[EXERCISE REQUIREMENTS] Set down a true copy of the data, with all pictures left out.

━━━ RAW DATA

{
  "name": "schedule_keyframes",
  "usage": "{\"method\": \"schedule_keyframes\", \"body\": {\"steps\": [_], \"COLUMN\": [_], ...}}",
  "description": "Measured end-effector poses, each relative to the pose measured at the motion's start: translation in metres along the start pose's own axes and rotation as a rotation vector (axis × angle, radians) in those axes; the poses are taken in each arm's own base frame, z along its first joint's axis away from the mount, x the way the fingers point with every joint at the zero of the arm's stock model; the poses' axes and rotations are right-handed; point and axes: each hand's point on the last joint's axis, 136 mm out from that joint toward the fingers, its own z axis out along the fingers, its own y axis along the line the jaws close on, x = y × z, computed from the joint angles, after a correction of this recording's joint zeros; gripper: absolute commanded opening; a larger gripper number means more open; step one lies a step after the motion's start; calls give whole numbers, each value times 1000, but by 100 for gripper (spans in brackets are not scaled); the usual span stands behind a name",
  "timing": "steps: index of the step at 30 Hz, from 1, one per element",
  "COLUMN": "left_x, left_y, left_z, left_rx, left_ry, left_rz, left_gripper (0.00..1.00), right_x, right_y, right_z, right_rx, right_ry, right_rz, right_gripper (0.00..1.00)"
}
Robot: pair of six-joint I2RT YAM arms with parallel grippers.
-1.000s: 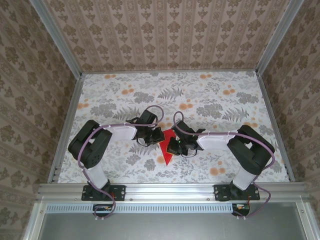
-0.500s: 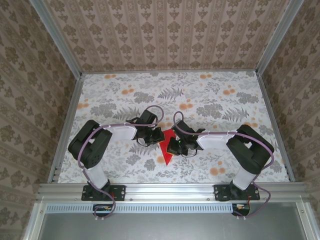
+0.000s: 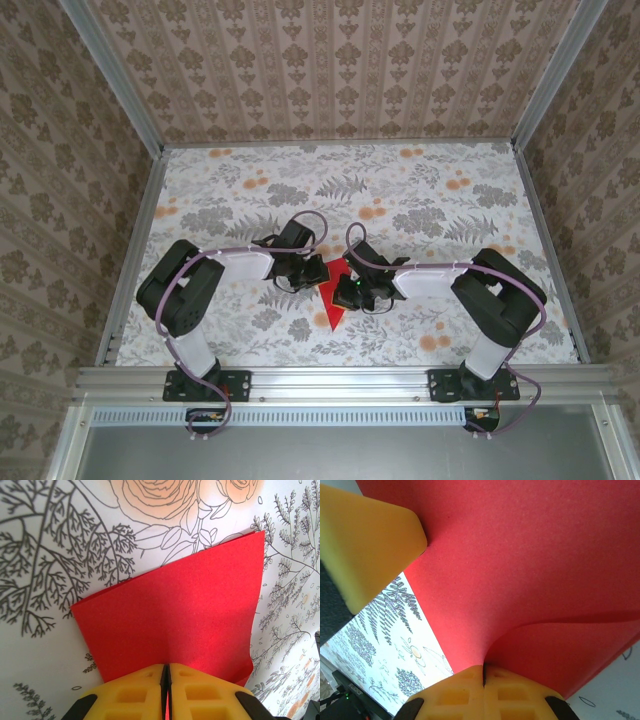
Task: Fold a paper plane with a square sheet of paper (pick it up from the middle)
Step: Third fold the triangle at the center of the table.
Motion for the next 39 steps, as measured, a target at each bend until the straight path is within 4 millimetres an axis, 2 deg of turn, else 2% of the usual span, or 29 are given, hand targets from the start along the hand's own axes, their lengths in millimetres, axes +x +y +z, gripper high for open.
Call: {"method": "schedule_keyframes", "body": {"steps": [4,13,16,22,27,33,39], "left_x": [0,-2,-6,-23,-21,-13,-4], "left_y": [0,3,10,19,26,32,32], "left_z": [0,-4,-12,-41,-52,-50,-48], "left_rx": [0,-10,-24,-17,-13,-10,17], "left_ry": [0,9,7,-54,-68,-43,-19], "left_rz": [0,-5,-24,-61,-72,-83,-82], "left_gripper": [12,14,14,15,15,15,14], "right_x": [0,-1,-1,-1,-1,-1,-1], "right_y": [0,5,7,11,15,16,13], "right_z": [0,1,1,1,0,0,1], "right_rx": [1,-9,-15,-29,-41,-45,-36], "right_ry": [1,12,12,15,19,20,20], "right_rz": [-2,-26,-31,-36,-39,-41,-40], "right_gripper": [8,27,32,42,48,47,37]}}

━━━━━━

[EXERCISE RESULT]
{
  "name": "schedule_keyframes",
  "usage": "{\"method\": \"schedule_keyframes\", \"body\": {\"steps\": [_], \"COLUMN\": [_], ...}}",
  "description": "Measured end-effector poses, each relative to the pose measured at the motion's start: translation in metres along the start pose's own axes and rotation as a rotation vector (axis × angle, radians) in those axes; the poses are taken in each arm's own base frame, z along its first joint's axis away from the mount, x the way the fingers point with every joint at the zero of the arm's stock model; the poses' axes and rotations are right-handed; point and axes: each hand's point on the last joint's axis, 136 mm out from that joint toward the fingers, its own z axis out along the fingers, its own y axis along the line the jaws close on, x = y × z, computed from the joint angles, after a correction of this recording's joint zeros; gripper: absolute commanded opening; a larger gripper number means more open; step one lies a step after the motion's start; calls give whole numbers, each value times 1000, but by 100 for gripper (spans in brackets are not scaled); the usual span stands behind a name",
  "timing": "steps: index of the step at 30 Hz, from 1, one per element",
  "COLUMN": "left_x, left_y, left_z, left_rx, left_ry, left_rz, left_gripper (0.00..1.00), right_x, right_y, right_z, right_rx, right_ry, right_rz, right_gripper (0.00..1.00)"
}
Robot: pair of six-joint I2RT YAM arms with parallel grippers.
-1.000s: 
-0.500s: 
+0.000s: 
Task: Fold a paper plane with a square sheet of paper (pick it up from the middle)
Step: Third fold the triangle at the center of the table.
Motion for the next 39 steps, as measured, a target at each bend until the straight path is within 4 millimetres an axis, 2 deg of turn, else 2% of the usual span, or 29 are given, hand targets from the start along the hand's own axes, their lengths in millimetres, axes +x +y +z, gripper high for open.
Call: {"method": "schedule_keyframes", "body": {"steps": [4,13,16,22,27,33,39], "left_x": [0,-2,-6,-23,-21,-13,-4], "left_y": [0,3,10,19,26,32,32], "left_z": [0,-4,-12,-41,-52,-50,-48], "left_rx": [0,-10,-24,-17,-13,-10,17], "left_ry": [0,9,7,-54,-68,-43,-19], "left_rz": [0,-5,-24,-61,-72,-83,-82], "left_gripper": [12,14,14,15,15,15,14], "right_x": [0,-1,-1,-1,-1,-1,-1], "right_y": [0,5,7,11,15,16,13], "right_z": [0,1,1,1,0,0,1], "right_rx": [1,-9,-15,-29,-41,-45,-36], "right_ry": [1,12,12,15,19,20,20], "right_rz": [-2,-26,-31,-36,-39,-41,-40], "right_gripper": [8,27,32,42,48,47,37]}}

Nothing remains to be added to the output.